Вот, написал про сторожа с деревянной ногой, выстукивает ремингтонистка, и вспомнил бабу Лену. Она была уборщицей в пятьдесят девятой на Арбате, где я учился. Крошечная, вроде школьника, старуха с одной ногой. Вместо второй был протез с кедом. В раздевалке всегда валялись брошенные драные кеды, она находила себе покрепче, надевала их и ходила – всегда в разных. У нее была каморка на втором этаже, рядом с туалетом. Отдыхая, она отстегивала ногу и пила в своей комнатушке еле желтый чай из майонезной баночки. Баба Лена была глухая и злая и непотребно ругалась, чем очень смешила школьников постарше. Они все норовили стащить у нее приставленную к стене обутую в кед ногу или делали вид, что хотят ее стащить, в чем, собственно, и заключалась игра, потому что баба Лена тогда принималась ругаться, вскакивала и мокрой тяжелой тряпкой, какой мыла туалет, пыталась стегнуть озорников, вызывая всеобщий восторг.
Прости, баба Лена, и упокой Господь душу твою.
Итак, друзья мои, после бессонной ночи – опять все вспоминались люди, которых давно нет, – рад видеть ваши молодые, красивые, ждущие глаза, и, вняв треньканью колокольчика, с которым прошаркала по коридору в своих рваных кедах баба Лена, пожалуй, начнем.
Остались пустяки.
Напомню суть дела.

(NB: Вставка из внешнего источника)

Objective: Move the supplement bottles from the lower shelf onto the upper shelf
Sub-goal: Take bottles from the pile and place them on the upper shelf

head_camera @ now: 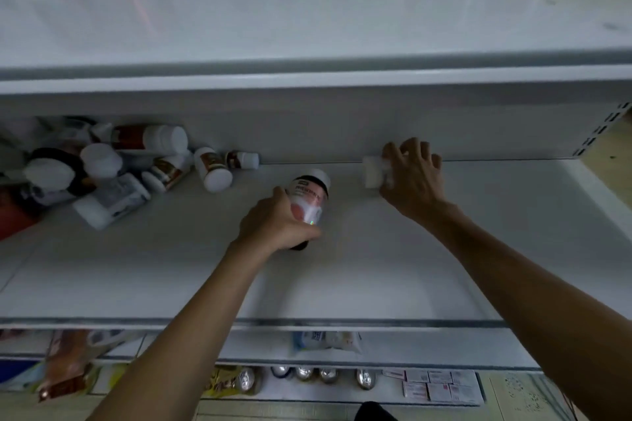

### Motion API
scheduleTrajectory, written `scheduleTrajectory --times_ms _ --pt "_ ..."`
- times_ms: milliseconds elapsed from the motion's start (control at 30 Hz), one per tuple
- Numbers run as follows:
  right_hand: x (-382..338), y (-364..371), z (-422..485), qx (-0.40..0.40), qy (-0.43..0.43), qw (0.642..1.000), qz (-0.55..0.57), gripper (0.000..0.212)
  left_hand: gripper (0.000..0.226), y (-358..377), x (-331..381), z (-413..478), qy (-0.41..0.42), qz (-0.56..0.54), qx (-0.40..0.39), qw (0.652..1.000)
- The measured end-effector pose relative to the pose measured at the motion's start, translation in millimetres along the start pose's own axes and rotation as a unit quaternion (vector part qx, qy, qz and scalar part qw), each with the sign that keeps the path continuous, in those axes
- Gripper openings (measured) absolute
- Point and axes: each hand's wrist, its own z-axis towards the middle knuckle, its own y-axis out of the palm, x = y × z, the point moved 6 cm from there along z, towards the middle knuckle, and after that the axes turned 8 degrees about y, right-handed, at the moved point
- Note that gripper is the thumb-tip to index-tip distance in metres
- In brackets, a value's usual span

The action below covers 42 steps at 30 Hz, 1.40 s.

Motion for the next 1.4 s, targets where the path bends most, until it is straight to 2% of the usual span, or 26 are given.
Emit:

Обвиненный в отказе подать помощь умирающему от ран, М. не признал себя виновным и объяснил на следствии, что знал об опасности со слов подбежавшей к нему из темноты городского сада старухи, закутанной в синий рабочий халат, заляпанный краской, в разорванных кроссовках, в засаленной шапке-ушанке и твердившей без конца о какой-то заоблачной руке, но отказался единственно потому, что считал в этом случае свою помощь бесполезной, так как он практической медициной никогда не занимался, а состоял при университете помощником прозектора при кафедре физиологии и в течение последнего года заведовал бактериологической станцией. Обвинение строилось на приложенных к делу 18 рецептах.